DOI: 10.1093/bjd/ljag086.265 ISSN: 0007-0963

AI17 The regulatory trilemma: a comparative analysis of three-tiered artificial intelligence market access in Great Britain, Northern Ireland and the Republic of Ireland

Sian McGarel, Rory Barry, Fredo Da Silva, Sarah Fleming

Abstract

The integration of artificial intelligence as a medical device (AIaMD) is no longer limited by technological capability but by regulatory divergence. Post-Brexit, the harmonized UK–EU market has fractured. As of 2026, dermatologists across the British Isles operate under three distinct regulatory regimes: Great Britain (GB), Northern Ireland (NI) and the Republic of Ireland (ROI). This fragmentation threatens equitable patient access to emerging diagnostic tools.

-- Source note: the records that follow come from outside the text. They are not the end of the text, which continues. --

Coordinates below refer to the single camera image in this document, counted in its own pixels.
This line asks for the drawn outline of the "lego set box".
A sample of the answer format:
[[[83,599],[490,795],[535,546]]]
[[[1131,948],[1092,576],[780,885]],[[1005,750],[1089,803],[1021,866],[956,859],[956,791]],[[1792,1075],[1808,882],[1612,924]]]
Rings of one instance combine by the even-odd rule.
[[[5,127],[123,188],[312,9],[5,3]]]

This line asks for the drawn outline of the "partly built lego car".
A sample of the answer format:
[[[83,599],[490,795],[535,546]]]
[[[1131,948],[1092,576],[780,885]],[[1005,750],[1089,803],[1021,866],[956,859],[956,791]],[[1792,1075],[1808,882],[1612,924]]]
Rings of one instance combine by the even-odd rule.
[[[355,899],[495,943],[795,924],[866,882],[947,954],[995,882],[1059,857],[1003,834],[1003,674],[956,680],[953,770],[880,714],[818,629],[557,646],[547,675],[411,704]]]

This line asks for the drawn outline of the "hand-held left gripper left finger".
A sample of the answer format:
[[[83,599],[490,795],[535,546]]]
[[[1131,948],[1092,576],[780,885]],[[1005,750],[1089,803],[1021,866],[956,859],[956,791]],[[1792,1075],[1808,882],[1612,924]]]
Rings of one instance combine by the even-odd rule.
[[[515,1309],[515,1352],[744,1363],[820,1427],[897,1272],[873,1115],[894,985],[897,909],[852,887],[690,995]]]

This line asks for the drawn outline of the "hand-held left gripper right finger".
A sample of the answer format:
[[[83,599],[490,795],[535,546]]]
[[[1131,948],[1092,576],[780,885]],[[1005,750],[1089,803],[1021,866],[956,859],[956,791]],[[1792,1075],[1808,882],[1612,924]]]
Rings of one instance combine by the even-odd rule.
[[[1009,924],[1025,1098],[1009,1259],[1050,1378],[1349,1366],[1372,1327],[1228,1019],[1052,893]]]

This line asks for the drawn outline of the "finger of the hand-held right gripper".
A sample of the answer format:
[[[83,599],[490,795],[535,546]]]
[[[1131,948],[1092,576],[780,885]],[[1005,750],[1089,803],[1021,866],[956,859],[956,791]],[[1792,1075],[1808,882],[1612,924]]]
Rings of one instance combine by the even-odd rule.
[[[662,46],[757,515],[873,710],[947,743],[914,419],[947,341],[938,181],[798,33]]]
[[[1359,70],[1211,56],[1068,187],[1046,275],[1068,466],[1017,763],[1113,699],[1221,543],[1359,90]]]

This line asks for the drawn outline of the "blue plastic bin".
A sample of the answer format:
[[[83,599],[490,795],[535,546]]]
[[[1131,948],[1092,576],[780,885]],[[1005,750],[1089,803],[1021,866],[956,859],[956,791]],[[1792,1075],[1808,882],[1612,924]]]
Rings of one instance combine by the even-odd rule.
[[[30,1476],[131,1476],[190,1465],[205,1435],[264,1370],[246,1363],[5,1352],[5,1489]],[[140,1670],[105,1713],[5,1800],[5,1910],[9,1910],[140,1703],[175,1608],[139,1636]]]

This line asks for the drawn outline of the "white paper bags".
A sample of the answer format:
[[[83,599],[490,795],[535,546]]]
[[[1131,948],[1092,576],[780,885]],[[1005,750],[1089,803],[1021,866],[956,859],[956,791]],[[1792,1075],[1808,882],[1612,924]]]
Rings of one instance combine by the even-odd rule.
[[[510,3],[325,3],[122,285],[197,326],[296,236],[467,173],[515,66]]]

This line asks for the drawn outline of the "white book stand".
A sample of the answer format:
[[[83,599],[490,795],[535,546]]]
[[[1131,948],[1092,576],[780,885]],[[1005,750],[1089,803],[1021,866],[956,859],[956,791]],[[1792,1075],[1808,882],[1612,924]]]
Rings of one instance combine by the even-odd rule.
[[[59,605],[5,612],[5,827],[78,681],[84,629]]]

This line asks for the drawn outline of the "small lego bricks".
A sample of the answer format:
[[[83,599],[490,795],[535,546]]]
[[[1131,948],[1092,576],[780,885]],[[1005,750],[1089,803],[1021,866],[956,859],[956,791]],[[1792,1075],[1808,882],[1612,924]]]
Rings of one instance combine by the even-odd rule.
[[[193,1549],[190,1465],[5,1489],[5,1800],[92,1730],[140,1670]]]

In this study we evaluated the impact of this three-tiered regulatory framework shaped by the EU AI Act, the UK Medicines and Healthcare products Regulatory Agency Software and AIaMD Roadmap, and the Windsor Framework on the deployment of dermatology AI. We conducted a comparative policy analysis of medical device and AI regulations applicable in GB, NI and the ROI (2021–2026). A bottom-up economic model was used to simulate the commercialization pathway of a class IIa melanoma triage algorithm developed in London. Compliance costs were estimated using the European Commission’s AI Act Impact Assessment and Medical Device Coordination Group guidance on notified body fee structures and requirements, informed by publicly available notified body fee schedules. The model assumed duplication of UK approvals to meet EU requirements, including additional clinical evaluation, quality management system audits, dataset bias remediation and Fundamental Rights Impact Assessments. The analysis demonstrates a structural market failure affecting NI. GB benefits from a streamlined UKCA pathway, while the ROI requires full compliance with EU-MDR and the AI Act. NI faces a regulatory ‘double lock’ with mandatory EU compliance under the Windsor Framework combined with restricted market access via UK (NI) marking. The estimated cost of duplicate EU compliance (£150 000) renders the NI and ROI markets economically unviable for many small-to-medium UK AI developers. Regulatory divergence has created a ‘technological orphan’ status for NI. Without regulatory alignment or mutual recognition, access to AI-enabled tools risks being determined by jurisdiction rather than clinical need.